DEVO USAR COTONETES ? Não há necessidade de limpar os ouvidos usando cotonetes ou qualquer outro instrumento. O próprio organismo se encarrega de eliminar o excesso de cerume, jogando-o para fora do canal. Quando usamos cotonetes, acabamos por empurrar novamente para dentro do ouvido aquele cerume que o organismo já havia eliminado. A limpeza deve ser feita bem de leve e com cuidado com uma toalha, apenas no orifício externo do canal auditivo. O ritual começa com a inocente e justificável higiene externa. ‘Vou limpar só a parte de fora pra tirar o excesso’, é o que diz a maioria das pessoas que chegam até o consultório médico.

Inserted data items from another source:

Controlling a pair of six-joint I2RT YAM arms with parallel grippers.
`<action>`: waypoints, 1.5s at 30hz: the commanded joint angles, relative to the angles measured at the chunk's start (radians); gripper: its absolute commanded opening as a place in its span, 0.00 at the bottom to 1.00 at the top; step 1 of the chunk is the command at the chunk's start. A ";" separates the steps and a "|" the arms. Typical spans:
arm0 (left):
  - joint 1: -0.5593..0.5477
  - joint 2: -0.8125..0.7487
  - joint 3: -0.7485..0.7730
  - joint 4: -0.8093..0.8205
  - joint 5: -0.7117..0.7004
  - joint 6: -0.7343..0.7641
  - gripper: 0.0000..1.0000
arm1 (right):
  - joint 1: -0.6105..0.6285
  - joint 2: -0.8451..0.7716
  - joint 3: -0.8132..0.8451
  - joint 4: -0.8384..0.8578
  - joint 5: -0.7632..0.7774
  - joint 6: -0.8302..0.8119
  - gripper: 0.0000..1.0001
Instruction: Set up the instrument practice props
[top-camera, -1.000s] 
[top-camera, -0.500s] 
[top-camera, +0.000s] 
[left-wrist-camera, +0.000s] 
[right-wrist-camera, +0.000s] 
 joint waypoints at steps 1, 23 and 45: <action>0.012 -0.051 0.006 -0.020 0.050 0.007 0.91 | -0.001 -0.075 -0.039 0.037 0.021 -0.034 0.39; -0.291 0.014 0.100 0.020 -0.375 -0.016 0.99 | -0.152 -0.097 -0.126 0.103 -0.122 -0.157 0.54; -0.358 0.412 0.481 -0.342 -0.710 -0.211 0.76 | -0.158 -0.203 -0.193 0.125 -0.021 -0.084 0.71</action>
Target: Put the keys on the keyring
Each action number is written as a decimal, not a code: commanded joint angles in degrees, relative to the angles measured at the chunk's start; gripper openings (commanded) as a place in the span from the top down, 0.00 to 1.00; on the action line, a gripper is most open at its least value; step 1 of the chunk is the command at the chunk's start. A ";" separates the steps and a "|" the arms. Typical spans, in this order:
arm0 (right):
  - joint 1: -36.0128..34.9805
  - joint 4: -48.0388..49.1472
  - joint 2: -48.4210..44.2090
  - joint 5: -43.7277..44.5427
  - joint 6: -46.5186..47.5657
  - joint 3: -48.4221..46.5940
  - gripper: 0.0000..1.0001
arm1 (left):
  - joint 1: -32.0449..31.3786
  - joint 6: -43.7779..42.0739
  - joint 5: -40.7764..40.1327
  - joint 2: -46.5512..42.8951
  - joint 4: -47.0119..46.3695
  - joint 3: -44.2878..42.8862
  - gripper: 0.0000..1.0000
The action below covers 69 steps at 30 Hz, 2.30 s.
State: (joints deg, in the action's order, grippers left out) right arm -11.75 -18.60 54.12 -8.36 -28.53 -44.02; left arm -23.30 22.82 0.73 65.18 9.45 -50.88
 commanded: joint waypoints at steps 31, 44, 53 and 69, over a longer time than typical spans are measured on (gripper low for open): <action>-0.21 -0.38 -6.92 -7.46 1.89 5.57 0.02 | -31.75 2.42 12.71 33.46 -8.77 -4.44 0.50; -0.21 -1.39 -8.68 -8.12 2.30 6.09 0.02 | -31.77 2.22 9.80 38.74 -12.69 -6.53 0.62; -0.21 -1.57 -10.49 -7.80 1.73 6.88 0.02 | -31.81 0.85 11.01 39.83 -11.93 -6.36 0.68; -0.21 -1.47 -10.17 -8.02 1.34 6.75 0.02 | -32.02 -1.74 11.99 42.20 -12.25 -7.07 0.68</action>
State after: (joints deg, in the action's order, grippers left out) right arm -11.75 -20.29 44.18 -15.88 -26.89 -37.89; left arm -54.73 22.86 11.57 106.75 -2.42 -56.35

Pode acontecer uma maior produção de cerume, em determinados momentos, como acontece com algumas mulheres no período menstrual ou com algumas pessoas em situações de estresse. Pessoas com pele oleosa também podem ter essa tendência. E é ao usar o cotonete para a dita limpeza superficial que mora o problema, isso não deve acontecer. Primeiro porque o ouvido já tem um mecanismo de auto-limpeza que empurra as células cutâneas mortas para fora. Segundo, porque o uso de cotonete pode causar um processo inflamatório que atinge a pele do canal auditivo externo, além de empurrar a cera para dentro, formando um tampão de cera. Esse tampão pode provocar uma sensação de eco e até comprometer a audição. E terceiro, porque, diferentemente do que muitos pensam o cerume não é sujeira, ele funciona na verdade como proteção. Outro problema bastante comum é a otite externa. Essa é uma infecção causada por microorganismos que podem ser transportados também pelo cotonete. Em alguns casos, os cotonetes podem ainda perfurar a membrana do tímpano, causando sangramento e surdez parcial. Neste caso, o paciente deve recorrer ao otorrinolaringologista.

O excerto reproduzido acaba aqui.